GitHub Actions workflows are YAML files with a specific schema, and YAML's flexibility makes it easy to write something syntactically valid that is semantically wrong.

The `on: true` gotcha: YAML interprets bare on as the boolean true in some parsers. Always quote it: "on": or use the full form. This is the most common beginner mistake.

Missing `runs-on`: every job requires a runs-on key specifying the runner. Omitting it produces a validation error that only appears when the workflow runs.

Steps without `run` or `uses`: a step must do something — either run a shell command (run:) or invoke an action (uses:). An empty step or a step with only a name: fails at runtime.

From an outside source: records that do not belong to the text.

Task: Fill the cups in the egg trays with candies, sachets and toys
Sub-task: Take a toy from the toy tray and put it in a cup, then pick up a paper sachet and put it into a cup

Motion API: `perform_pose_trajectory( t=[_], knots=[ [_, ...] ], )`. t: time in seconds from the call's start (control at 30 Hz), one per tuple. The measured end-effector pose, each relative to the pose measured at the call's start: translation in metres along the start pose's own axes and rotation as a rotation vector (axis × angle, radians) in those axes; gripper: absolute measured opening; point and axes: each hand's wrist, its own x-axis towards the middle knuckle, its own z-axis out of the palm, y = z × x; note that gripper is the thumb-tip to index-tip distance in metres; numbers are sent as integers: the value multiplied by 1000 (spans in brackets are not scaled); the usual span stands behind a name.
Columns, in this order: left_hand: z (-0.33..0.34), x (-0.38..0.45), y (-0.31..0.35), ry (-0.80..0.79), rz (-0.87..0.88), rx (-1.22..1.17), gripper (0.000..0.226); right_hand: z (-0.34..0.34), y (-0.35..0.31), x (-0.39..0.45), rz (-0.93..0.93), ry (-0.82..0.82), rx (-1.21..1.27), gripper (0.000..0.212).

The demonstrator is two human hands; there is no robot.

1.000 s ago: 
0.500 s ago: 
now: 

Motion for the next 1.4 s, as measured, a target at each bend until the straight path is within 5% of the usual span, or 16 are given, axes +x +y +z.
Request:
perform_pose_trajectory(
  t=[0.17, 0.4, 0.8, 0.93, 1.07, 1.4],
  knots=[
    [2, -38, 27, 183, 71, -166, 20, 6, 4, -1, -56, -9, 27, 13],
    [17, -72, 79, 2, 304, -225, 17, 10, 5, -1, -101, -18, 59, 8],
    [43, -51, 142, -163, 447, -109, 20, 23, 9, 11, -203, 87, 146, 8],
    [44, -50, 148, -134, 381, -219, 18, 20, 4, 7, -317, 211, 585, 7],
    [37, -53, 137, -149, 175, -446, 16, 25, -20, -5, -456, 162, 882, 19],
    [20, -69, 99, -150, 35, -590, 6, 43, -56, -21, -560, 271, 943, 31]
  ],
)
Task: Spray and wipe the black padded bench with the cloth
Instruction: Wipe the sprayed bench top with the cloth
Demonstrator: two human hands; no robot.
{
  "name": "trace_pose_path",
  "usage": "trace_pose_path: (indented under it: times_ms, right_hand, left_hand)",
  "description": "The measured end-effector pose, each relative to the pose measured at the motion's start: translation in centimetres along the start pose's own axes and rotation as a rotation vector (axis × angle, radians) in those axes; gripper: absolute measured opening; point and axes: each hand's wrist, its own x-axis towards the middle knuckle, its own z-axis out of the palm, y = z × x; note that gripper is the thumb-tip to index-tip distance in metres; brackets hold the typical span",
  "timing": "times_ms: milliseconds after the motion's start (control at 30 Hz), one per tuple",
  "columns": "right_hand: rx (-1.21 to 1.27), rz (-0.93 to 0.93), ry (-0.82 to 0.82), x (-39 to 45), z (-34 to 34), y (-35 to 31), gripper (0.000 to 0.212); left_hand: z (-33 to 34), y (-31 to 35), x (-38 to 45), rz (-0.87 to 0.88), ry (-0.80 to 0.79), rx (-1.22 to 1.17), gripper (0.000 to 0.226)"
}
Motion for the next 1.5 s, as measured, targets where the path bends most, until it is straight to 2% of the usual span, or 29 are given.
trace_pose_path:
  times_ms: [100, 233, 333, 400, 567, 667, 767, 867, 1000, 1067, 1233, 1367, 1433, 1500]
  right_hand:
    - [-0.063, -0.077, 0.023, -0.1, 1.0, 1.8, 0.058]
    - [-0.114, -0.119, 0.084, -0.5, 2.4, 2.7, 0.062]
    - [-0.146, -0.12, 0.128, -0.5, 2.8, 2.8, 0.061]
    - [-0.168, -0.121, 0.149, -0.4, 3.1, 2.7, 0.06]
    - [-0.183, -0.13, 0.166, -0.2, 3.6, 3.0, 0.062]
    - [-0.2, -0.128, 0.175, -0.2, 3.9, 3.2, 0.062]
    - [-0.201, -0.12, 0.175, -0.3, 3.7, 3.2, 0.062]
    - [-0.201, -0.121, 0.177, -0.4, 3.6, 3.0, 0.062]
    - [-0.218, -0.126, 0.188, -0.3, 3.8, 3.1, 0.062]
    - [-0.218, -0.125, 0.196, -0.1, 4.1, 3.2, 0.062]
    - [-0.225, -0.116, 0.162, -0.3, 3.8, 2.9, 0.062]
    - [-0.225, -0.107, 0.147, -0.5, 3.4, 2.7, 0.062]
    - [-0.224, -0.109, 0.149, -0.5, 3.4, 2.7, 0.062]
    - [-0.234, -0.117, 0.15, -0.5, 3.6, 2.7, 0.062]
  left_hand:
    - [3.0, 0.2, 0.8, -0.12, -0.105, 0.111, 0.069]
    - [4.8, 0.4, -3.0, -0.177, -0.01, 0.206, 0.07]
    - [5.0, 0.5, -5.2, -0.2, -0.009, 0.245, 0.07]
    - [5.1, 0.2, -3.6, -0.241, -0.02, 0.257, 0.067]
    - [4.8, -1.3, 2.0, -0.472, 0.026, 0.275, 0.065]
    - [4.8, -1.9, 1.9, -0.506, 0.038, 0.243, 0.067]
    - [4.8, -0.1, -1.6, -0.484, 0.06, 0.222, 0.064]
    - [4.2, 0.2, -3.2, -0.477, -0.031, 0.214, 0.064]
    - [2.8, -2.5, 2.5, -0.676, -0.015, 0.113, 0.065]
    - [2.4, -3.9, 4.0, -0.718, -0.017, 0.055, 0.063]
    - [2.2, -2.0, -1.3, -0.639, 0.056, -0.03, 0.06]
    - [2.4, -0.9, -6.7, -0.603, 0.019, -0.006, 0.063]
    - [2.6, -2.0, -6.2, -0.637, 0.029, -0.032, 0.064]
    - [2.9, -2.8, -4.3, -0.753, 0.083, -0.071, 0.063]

Incorrect indentation: YAML is whitespace-sensitive. A two-space indentation error can move a key to a different nesting level without producing a parse error, just wrong behavior.

Validating Locally

A workflow validator parses the YAML and checks it against the Actions schema without requiring a push. It catches structural errors, unknown keys, and common pitfalls before they consume CI minutes.

Other Things to Check

  • secrets references must match secrets defined in the repository or organization settings.
  • needs: job dependencies must reference jobs that actually exist in the workflow.
  • if: conditions use the Actions expression syntax, not standard YAML or JavaScript.

Validate every workflow change before pushing to avoid broken CI pipelines.